::: MATERIAL PROVIDED :::

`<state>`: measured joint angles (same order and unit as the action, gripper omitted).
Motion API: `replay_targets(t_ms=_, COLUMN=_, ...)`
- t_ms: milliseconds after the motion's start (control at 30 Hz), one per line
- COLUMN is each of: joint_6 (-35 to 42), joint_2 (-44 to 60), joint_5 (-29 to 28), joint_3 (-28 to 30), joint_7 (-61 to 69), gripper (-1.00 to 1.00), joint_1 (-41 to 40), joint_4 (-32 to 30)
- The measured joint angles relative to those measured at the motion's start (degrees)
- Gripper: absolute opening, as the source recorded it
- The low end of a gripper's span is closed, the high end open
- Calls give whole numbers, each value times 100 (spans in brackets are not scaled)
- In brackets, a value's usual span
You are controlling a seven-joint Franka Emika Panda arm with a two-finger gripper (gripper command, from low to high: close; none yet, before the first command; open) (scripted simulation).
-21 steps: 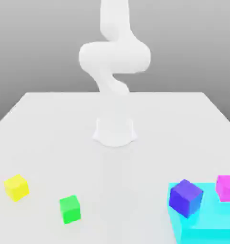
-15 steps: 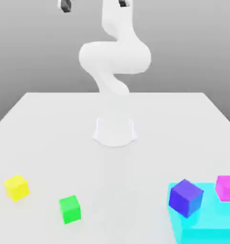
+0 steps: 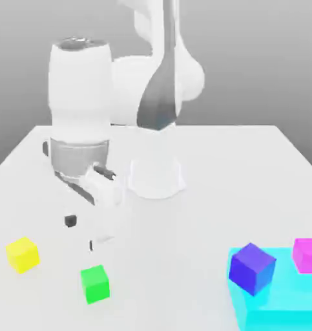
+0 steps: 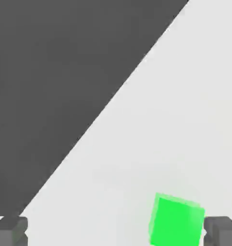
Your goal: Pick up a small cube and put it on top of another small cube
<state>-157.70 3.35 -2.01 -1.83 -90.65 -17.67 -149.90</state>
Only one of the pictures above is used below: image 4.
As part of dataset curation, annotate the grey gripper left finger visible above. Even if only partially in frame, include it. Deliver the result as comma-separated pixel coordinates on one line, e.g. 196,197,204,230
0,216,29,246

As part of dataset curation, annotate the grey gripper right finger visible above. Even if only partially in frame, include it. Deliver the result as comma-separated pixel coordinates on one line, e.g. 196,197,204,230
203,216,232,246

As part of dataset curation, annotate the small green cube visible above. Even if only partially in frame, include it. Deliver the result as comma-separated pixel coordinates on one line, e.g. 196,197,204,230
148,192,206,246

:::
::: MATERIAL PROVIDED :::

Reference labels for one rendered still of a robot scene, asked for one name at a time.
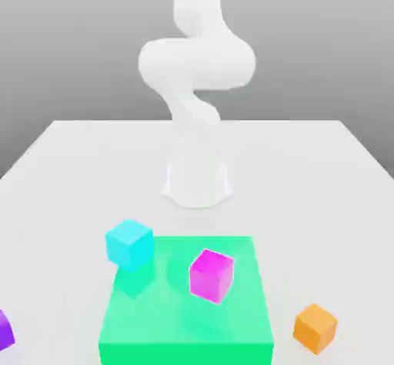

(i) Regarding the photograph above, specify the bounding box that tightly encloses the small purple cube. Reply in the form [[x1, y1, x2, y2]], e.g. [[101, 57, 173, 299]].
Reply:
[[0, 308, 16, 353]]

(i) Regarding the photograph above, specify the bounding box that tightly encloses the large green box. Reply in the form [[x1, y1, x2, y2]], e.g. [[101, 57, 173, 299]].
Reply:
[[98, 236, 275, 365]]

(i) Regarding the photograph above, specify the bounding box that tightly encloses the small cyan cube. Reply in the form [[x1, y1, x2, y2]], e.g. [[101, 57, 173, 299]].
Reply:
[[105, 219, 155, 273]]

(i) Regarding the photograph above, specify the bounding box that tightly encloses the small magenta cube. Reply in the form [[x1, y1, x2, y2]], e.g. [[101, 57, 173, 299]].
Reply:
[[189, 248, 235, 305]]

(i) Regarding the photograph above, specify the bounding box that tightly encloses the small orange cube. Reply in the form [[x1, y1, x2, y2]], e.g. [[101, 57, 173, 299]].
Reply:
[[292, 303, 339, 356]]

:::
::: MATERIAL PROVIDED :::

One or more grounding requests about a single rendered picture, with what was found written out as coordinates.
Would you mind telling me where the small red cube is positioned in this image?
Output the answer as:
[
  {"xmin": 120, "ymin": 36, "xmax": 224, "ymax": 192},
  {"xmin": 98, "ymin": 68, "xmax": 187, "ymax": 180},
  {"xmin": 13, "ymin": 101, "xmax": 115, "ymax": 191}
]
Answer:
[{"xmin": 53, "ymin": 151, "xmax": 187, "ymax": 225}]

:::

__REQUIREMENT__.
Your answer should be the lines of the material above that include "specify".

__RESPONSE FOR THIS EXERCISE__.
(i) Regarding the photograph above, specify the bounding box that tightly encloses the small purple cube. Reply in the form [[x1, y1, x2, y2]], e.g. [[101, 57, 173, 299]].
(i) Regarding the photograph above, specify the bounding box that tightly encloses the large green box. Reply in the form [[x1, y1, x2, y2]], e.g. [[101, 57, 173, 299]].
(i) Regarding the photograph above, specify the bounding box that tightly encloses the small cyan cube. Reply in the form [[x1, y1, x2, y2]], e.g. [[101, 57, 173, 299]].
(i) Regarding the photograph above, specify the bounding box that tightly encloses the small magenta cube. Reply in the form [[x1, y1, x2, y2]], e.g. [[101, 57, 173, 299]].
(i) Regarding the photograph above, specify the bounding box that tightly encloses the small orange cube. Reply in the form [[x1, y1, x2, y2]], e.g. [[101, 57, 173, 299]].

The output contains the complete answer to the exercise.